• _Exercise details_
Starting at the line that holds "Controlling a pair" and stopping at the line that holds "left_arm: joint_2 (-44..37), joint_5", restate the records below word for word, with both of those lines included.

= = = = = = =

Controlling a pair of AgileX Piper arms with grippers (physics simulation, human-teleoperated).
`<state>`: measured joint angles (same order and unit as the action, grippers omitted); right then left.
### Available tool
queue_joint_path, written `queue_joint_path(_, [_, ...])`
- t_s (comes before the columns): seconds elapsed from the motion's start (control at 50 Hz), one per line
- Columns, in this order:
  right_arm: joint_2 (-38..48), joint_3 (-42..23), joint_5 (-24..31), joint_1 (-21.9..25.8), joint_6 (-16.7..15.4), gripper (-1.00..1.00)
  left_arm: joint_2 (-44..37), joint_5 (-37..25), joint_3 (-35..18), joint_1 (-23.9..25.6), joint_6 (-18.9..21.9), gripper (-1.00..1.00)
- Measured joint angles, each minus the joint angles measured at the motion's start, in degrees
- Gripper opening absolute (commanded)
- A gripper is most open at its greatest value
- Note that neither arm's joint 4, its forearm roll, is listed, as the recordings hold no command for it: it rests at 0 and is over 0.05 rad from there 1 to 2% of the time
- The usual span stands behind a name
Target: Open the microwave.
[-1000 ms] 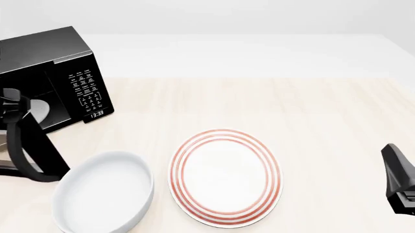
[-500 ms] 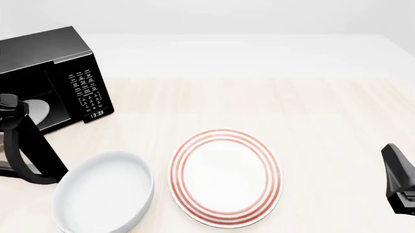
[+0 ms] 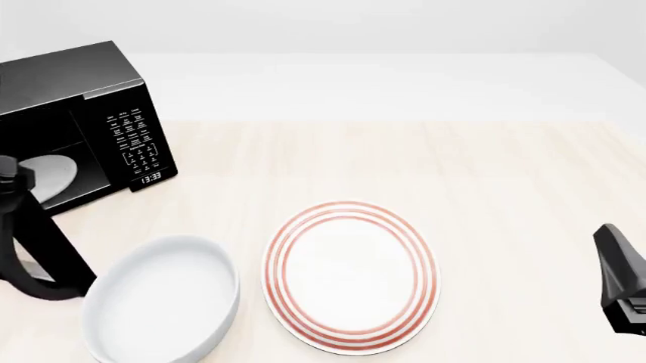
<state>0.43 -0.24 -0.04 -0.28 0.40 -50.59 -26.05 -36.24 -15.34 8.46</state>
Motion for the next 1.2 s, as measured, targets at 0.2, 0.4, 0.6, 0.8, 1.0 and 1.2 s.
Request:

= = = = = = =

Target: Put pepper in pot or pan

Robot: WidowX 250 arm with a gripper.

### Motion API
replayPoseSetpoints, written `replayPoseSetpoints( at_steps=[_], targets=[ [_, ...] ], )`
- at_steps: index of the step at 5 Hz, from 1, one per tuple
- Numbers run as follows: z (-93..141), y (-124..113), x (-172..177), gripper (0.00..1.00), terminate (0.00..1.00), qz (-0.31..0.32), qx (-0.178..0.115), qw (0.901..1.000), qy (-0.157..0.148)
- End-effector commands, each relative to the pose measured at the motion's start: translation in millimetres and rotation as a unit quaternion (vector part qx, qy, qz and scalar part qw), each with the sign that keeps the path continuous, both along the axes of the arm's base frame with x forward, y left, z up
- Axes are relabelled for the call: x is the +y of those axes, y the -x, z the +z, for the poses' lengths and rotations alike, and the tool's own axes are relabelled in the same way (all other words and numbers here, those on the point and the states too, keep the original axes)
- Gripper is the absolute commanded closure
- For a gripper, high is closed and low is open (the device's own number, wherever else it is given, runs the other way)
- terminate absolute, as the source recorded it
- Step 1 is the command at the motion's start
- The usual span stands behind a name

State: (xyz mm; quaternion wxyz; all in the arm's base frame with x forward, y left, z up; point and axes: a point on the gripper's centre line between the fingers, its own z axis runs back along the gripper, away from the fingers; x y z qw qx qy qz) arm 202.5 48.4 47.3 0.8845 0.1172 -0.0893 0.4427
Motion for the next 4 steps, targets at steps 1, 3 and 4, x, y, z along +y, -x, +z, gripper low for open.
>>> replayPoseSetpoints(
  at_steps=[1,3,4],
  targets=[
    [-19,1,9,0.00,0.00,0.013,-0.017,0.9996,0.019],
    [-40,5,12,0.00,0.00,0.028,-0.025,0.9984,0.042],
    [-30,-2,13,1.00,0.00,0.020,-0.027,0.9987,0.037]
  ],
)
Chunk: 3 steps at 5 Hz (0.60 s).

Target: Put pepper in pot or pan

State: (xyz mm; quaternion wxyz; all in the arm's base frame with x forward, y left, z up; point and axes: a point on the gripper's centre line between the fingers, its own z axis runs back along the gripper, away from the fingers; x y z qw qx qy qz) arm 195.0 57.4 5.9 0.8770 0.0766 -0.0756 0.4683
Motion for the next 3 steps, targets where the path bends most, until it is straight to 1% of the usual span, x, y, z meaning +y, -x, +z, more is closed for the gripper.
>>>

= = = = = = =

• _Solution_
Controlling a pair of AgileX Piper arms with grippers (physics simulation, human-teleoperated).
`<state>`: measured joint angles (same order and unit as the action, grippers omitted); right then left.
### Available tool
queue_joint_path, written `queue_joint_path(_, [_, ...])`
- t_s (comes before the columns): seconds elapsed from the motion's start (control at 50 Hz), one per line
- Columns, in this order:
  right_arm: joint_2 (-38..48), joint_3 (-42..23), joint_5 (-24..31), joint_1 (-21.9..25.8), joint_6 (-16.7..15.4), gripper (-1.00..1.00)
  left_arm: joint_2 (-44..37), joint_5 (-37..25), joint_3 (-35..18), joint_1 (-23.9..25.6), joint_6 (-18.9..21.9), gripper (-1.00..1.00)

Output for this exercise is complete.